Upłynęło od tego czasu około dwóch miesięcy, gdy o świcie 15 maja ujrzałem ze strażnicy pięć łodzi napełnionych dzikimi, które przybiły do brzegu w miejscu zwykłego lądowania.

Liczba tak wielka przeraziła mnie. Wiedziałem, że na jednej łodzi bywa sześciu do ośmiu dzikich, zdawało mi się więc zuchwalstwem napadać na tak wielką gromadę. Zamiast zatem uderzyć na nich, schroniłem się do zamku, a nabiwszy strzelby i falkonety świeżym podsypawszy prochem, gotowałem się do obrony.

Godzina jednak nadaremnego oczekiwania ubiegła, a nawet szmer najmniejszy nie dolatywał mych uszu. Tego było mi za długo. Koniecznie chciałem wiedzieć, co się dzieje w mym państwie. Wziąwszy więc strzelbę, wyruszyłem ostrożnie ku pagórkowi, leżącemu na krańcu lasu przytykającego do wybrzeża, na którym znajdowali się dzicy.

Przybywszy na miejsce, ukryty za drzewem, zacząłem przez perspektywę przypatrywać się Karaibom. Blisko trzydziestu, trzymając się za ręce, tańczyło około ogniska, wykonując szczególniejsze miny i gesty. Wtem kilku innych wyprowadziło dwóch jeńców z czółna, ciągnąc ich ku gromadzie w zamiarze zamordowania. Ale kiedy jeden padł pod ciosem kamiennej siekiery, drugi zerwawszy więzy, zaczął uciekać z niezmierną szybkością, właśnie w kierunku wzgórza, na którym stałem. Przeląkłem się bardzo, gdyż cała gromada dzikich mogła się za nim puścić w pogoń, lecz na szczęście trzech tylko zaczęło ścigać jeńca, który przez ten czas, nim się gonić namyślili, ubiegł już potężny kawał.
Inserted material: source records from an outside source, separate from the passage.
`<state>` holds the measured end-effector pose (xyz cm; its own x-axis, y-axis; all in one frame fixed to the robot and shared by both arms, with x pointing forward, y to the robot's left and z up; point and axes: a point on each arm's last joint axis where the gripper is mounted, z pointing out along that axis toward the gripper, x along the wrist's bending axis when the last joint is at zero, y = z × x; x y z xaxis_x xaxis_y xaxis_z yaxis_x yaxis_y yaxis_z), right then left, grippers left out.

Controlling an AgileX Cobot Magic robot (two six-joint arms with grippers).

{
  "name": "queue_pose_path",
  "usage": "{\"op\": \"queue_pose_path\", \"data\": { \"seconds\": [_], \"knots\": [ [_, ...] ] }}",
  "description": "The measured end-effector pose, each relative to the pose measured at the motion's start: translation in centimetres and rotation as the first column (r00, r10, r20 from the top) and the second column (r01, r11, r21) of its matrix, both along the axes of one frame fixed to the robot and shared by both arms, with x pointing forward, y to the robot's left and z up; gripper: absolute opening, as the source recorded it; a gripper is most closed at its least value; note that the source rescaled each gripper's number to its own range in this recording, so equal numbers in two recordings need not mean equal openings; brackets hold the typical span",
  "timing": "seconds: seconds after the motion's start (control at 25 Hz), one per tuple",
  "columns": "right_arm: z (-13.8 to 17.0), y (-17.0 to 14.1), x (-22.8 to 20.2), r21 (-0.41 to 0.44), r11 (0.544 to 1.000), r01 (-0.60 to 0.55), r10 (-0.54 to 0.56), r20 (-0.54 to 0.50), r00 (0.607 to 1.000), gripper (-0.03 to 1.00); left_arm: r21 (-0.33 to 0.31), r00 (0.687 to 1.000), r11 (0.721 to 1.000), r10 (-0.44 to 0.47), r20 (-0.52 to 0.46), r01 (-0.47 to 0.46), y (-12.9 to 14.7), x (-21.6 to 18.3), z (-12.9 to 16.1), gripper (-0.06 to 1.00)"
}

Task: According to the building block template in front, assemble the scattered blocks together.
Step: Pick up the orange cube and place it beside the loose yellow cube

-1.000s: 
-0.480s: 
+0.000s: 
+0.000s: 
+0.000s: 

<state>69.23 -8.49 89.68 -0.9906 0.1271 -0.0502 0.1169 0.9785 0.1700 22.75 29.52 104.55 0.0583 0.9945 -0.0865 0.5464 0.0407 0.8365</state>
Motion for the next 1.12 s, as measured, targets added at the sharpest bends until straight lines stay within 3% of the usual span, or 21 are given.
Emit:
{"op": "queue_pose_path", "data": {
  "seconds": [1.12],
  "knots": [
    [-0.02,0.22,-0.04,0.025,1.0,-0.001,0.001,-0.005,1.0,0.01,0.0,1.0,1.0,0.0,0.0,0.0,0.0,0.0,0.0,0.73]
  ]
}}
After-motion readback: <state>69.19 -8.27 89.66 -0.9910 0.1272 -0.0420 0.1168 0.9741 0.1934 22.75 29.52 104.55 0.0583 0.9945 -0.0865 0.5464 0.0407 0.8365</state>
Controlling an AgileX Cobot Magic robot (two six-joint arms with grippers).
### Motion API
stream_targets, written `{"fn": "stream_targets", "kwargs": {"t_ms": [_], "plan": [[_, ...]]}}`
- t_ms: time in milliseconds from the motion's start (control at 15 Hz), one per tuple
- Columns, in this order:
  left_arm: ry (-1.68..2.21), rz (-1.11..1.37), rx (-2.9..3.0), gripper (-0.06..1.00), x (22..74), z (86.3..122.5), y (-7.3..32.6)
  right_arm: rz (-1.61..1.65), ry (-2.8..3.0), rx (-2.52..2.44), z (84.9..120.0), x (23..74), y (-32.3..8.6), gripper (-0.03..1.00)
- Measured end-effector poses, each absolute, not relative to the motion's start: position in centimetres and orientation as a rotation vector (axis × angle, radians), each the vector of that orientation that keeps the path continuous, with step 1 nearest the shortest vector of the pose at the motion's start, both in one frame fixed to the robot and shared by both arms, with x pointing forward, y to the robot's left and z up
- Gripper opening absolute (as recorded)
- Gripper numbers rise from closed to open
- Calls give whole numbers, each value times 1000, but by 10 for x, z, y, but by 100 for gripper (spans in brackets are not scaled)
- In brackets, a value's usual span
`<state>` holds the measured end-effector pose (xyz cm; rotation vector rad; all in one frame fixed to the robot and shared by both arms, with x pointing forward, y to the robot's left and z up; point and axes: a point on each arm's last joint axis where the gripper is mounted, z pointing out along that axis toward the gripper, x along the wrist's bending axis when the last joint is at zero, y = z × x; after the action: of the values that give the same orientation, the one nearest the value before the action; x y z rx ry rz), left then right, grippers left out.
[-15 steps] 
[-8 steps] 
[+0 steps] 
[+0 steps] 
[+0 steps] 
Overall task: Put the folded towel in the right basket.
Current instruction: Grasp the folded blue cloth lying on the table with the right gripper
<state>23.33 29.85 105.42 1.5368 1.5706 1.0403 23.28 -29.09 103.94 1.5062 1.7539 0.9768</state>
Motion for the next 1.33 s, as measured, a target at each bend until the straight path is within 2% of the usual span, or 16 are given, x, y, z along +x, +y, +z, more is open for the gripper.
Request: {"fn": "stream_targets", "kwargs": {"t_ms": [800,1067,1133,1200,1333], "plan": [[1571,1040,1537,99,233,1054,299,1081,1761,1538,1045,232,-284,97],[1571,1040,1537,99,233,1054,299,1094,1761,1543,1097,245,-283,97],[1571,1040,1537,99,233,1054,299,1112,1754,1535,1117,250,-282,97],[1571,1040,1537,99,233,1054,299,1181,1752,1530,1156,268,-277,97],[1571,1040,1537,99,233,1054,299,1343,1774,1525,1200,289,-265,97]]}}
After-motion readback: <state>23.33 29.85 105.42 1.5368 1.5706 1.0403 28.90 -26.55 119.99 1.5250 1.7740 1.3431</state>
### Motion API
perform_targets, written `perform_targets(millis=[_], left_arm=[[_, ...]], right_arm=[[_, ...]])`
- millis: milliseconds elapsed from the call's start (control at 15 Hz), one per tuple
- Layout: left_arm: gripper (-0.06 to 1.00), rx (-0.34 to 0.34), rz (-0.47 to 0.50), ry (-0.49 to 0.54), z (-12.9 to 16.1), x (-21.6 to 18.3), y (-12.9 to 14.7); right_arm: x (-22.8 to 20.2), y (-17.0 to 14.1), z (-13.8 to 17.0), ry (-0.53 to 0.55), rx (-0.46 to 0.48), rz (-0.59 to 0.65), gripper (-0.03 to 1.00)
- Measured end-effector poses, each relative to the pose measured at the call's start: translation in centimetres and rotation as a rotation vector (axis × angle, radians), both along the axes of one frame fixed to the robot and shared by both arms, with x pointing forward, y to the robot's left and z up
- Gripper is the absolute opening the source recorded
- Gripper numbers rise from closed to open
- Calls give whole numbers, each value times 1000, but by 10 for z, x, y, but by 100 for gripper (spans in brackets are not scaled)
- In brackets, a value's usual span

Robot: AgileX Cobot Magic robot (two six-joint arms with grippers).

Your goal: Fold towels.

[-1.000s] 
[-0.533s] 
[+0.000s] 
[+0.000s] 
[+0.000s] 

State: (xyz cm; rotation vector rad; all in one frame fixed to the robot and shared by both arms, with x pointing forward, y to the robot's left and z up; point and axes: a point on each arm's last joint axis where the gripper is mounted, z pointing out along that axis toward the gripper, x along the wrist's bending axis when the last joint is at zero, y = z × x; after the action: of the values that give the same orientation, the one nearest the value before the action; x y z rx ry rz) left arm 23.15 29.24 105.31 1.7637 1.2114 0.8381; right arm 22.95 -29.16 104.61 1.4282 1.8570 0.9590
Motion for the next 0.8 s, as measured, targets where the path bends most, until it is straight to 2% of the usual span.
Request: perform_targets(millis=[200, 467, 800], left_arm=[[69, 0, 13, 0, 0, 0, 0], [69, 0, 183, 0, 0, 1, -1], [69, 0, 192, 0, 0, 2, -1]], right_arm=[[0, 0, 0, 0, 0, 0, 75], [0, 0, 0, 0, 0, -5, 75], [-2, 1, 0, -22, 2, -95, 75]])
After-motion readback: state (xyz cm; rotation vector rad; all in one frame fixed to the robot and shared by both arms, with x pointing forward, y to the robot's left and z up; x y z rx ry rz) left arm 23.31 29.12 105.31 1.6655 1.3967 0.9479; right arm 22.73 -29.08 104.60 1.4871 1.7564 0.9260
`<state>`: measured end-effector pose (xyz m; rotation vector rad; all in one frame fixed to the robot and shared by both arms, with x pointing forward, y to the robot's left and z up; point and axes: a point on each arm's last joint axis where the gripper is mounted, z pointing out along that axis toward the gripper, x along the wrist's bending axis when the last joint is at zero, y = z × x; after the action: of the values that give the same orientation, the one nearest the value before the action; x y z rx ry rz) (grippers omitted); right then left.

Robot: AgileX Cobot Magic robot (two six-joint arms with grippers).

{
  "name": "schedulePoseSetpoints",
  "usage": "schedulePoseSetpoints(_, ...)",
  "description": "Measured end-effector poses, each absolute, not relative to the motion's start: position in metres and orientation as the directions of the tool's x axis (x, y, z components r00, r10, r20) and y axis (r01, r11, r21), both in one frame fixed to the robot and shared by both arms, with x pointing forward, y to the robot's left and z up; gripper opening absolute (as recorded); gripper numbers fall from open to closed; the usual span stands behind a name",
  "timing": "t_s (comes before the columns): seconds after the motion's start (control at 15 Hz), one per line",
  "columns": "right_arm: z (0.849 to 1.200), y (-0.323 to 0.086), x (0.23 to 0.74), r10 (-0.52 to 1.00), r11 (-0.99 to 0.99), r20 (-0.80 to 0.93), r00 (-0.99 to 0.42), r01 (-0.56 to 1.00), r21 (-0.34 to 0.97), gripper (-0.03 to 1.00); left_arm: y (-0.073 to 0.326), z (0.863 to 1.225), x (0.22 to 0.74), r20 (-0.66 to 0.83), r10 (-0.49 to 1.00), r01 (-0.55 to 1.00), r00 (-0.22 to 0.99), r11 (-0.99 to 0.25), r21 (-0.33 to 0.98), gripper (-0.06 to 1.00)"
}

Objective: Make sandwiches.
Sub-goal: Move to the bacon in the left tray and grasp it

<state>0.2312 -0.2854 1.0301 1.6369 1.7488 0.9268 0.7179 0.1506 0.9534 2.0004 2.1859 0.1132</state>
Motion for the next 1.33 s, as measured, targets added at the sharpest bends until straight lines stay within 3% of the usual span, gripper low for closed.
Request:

Pomiędzy wzgórzem, na którym stałem, a dzikimi, znajdowała się odnoga morska na kilkanaście sążni szeroka. Jeżeli jeniec chciał ujść ścigającym, musiał ją koniecznie przepłynąć.

Tak się też stało. Przybywszy nad brzeg, wskoczył w morze. Po kilku śmiałych rzutach był już na drugiej stronie i zaczął okrążać pagórek. Z trzech ścigających, jeden, zapewne nie bardzo wprawny w pływaniu, namyślił się i wrócił. Dwóch innych przepłynęło zatokę.

Widocznie sen mój się spełnił. Opatrzność powoływała mnie, ażebym wyratował nieszczęśliwego. Zbiegłem szybko z pagórka i stanąwszy pomiędzy uciekającym a goniącymi, zawołałem na niego, aby się zatrzymał, lecz biedak przeląkł się mnie podobnie jak swych nieprzyjaciół. Dając mu znak, żeby się nie bał i przyszedł do mnie, zwróciłem się naprzeciw ścigających, a gdy jeden z nich około mnie przebiegał, zgruchotałem mu czaszkę kolbą, lękałem się bowiem strzelić, ażeby hukiem nie zwabić całej gromady. Towarzysz zamordowanego na ten widok stanął jak wryty, lecz ujrzawszy mnie wychodzącego zza drzewa, wymierzył z łuku.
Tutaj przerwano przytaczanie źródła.